"Ideally, I would end up with an equation that would allow me to perform the classification without the network".
If you could find such analytic equation without machine learning then why training a multi layer perceptron in the first place? Or to phrase it differently, the mlp you trained is that equation. And I'm not trying to be ironic, if you need an analytic explanation then don't use a multi layer perceptron, but move to decision trees algorithms for example, than you could literally plot the model itself (still hard to interpret depending on the amount of features you're using).
If instead you still want to stick with mlp, then something that you could do to better understand your model is plotting the decision boundaries learned by it. Sklearn has a nice tutorial on how to do it, I copied it and changes the svm with an mlp just to show that the approach works regardless of the model
import numpy as np
import matplotlib.pyplot as plt
from sklearn import datasets
from sklearn.neural_network import MLPClassifier
# import some data to play with
iris = datasets.load_iris()
X = iris.data[:, :2] # we only take the first two features.
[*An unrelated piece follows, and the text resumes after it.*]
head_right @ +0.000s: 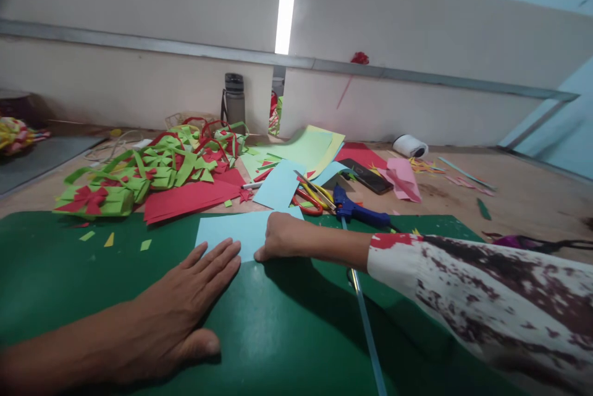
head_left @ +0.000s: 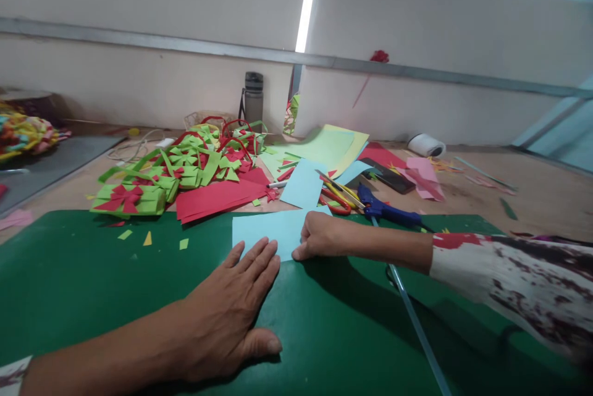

We could
# avoid this ugly slicing by using a two-dim dataset
y = iris.target
h = 0.02 # step size in the mesh
# we create an instance of SVM and fit out data. We do not scale our
# data since we want to plot the support vectors
C = 1.0 # SVM regularization parameter
mlp = MLPClassifier().fit(X, y)
# create a mesh to plot in
x_min, x_max = X[:, 0].min() - 1, X[:, 0].max() + 1
y_min, y_max = X[:, 1].min() - 1, X[:, 1].max() + 1
xx, yy = np.meshgrid(np.arange(x_min, x_max, h), np.arange(y_min, y_max, h))
# title for the plots
title = "MLP boundries"
# Plot the decision boundary. For that, we will assign a color to each
# point in the mesh [x_min, x_max]x[y_min, y_max].
# plt.subplot(1, 1)
# plt.subplots_adjust(wspace=0.4, hspace=0.4)
Z = mlp.predict(np.c_[xx.ravel(), yy.ravel()])
# Put the result into a color plot
Z = Z.reshape(xx.shape)
plt.contourf(xx, yy, Z, cmap=plt.cm.coolwarm, alpha=0.8)
# Plot also the training points
plt.scatter(X[:, 0], X[:, 1], c=y, cmap=plt.cm.coolwarm)
plt.xlabel("Sepal length")
plt.ylabel("Sepal width")
plt.xlim(xx.min(), xx.max())
plt.ylim(yy.min(), yy.max())
plt.xticks(())
plt.yticks(())
plt.title(title)
plt.show()
The code output this plot:

Your can see that the boundaries are a crude approximation of the mlp behavior, they are just estimated from a brute force prediction applied to all points of the 2D graph generated by 2 features of the input data. SO the boundaries will change depending also on the features you decide to plot. But it gives you an idea about the relationships learned by the mlp.
If you want more, I stress again that you should train a different model, like decision tree, random forest or XGboost, with these model you can compute scores about features importance and literally plot the decision thresholds learned by the models.